At the beginning, our Nation was comprised of at least 50 permanent villages and seasonal food harvest camps situated along the network of salmon rivers and along well-established marine trading routes. Our collective population was in excess of 10,000 with our ancestors adapting and thriving over millennia until our numbers were reduced to 300 in 1899. Epidemics wiped out entire villages beginning with the smallpox pandemic in 1860. From 1860-1880, our tribal groups began to amalgamate to ’Qḷ́c a village site at Fort McLaughlin, now known as “Old Town”. This was the site where the Hudson’s Bay Trading post was established in 1833 and a medical mission established in 1897. To accommodate increasing population in 1900, the Heiltsuk people relocated to the current community site. It was known as “Waglisla” and later renamed “New Bella Bella.”
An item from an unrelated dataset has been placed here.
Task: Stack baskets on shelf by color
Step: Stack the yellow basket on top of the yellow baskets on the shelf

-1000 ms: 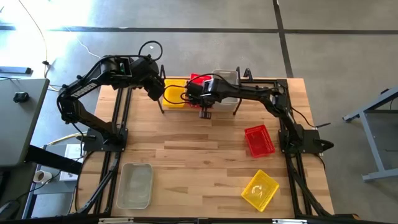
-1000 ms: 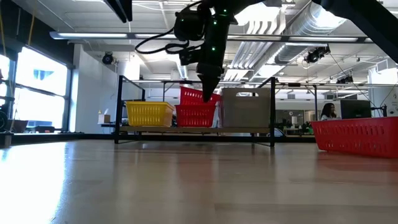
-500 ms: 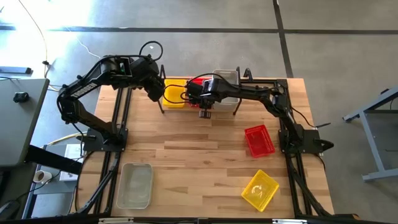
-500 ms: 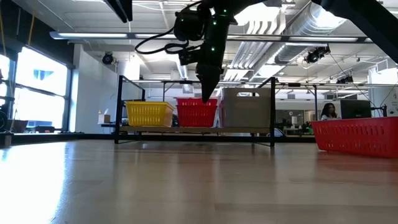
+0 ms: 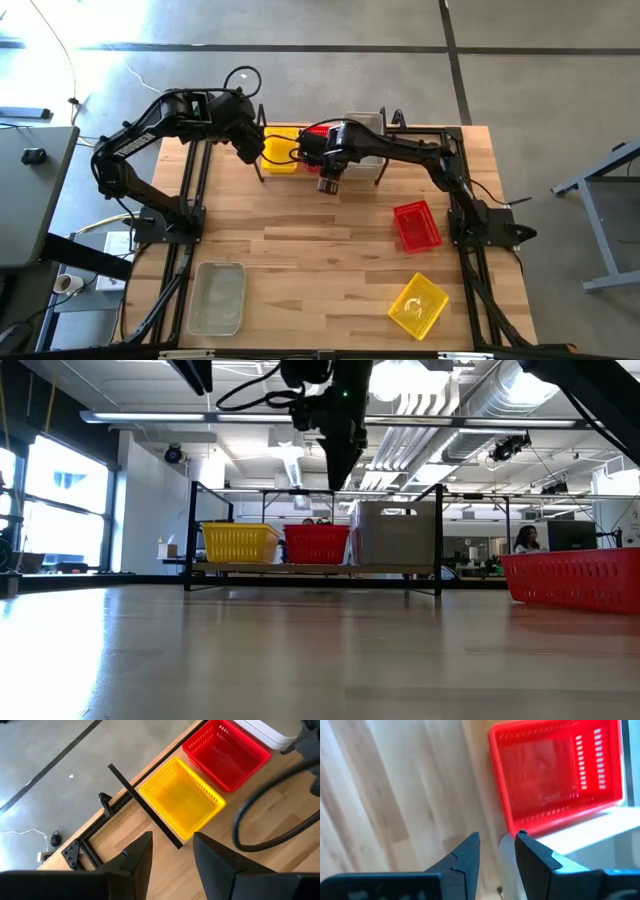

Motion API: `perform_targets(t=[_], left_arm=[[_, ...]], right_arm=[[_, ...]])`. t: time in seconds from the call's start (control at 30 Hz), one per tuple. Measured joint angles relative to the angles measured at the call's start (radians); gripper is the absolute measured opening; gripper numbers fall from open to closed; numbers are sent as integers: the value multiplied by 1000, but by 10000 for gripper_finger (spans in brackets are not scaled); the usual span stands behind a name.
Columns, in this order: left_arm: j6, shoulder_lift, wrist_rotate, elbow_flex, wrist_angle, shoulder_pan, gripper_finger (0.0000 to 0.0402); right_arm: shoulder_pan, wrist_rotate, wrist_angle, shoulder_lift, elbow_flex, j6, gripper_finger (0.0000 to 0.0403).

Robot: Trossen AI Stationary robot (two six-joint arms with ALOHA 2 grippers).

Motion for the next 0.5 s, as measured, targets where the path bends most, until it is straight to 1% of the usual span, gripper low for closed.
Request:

Our nu’yem is that no matter where we live, we are Heiltsuk and that we have a long ancestral connection to each other based on deeply rooted lineages. While our ancestors lived in tribal groups, they maintained these interrelationships. Our teaching that no matter where we live, we continue to be sovereign citizens of Heiltsuk Nation. For educational, employment and other reasons, our citizens live away from Bella Bella but our interconnections remain supportive and strong. Our genealogy and lineage stem from at least 700 generations of Heiltsuk people who lived in tribal groups within our territory. Strong connections and alliances were maintained through arranged marriages among children of Hemas and their descendants are part of Heiltsuk Nation today. This strong root began to be impacted by the legal removal of our children to attend school away beginning in 1890 when the residential school institutes were established with attendance mandated by law. Many perished in these institutes. Other corrosive impacts included the Sixties Scoop and removal of our children who were put into external foster care or adoptions. The enfranchisement of 50 or more Heiltsuk women and their children added further to the attempted demise of our existence. Yet, we continue to grow and thrive.

Our Mission

Our mission is to uphold the guiding principles and values of the Heiltsuk Nation through this website. We aim to foster a deep understanding and appreciation of our rich cultural heritage, promote sustainable practices, and advocate for the rights and well-being of our community. Through meaningful engagement, education, and empowerment, we strive to build bridges of understanding, preserve our ancestral knowledge, and inspire positive change for current and future generations of the Heiltsuk Nation.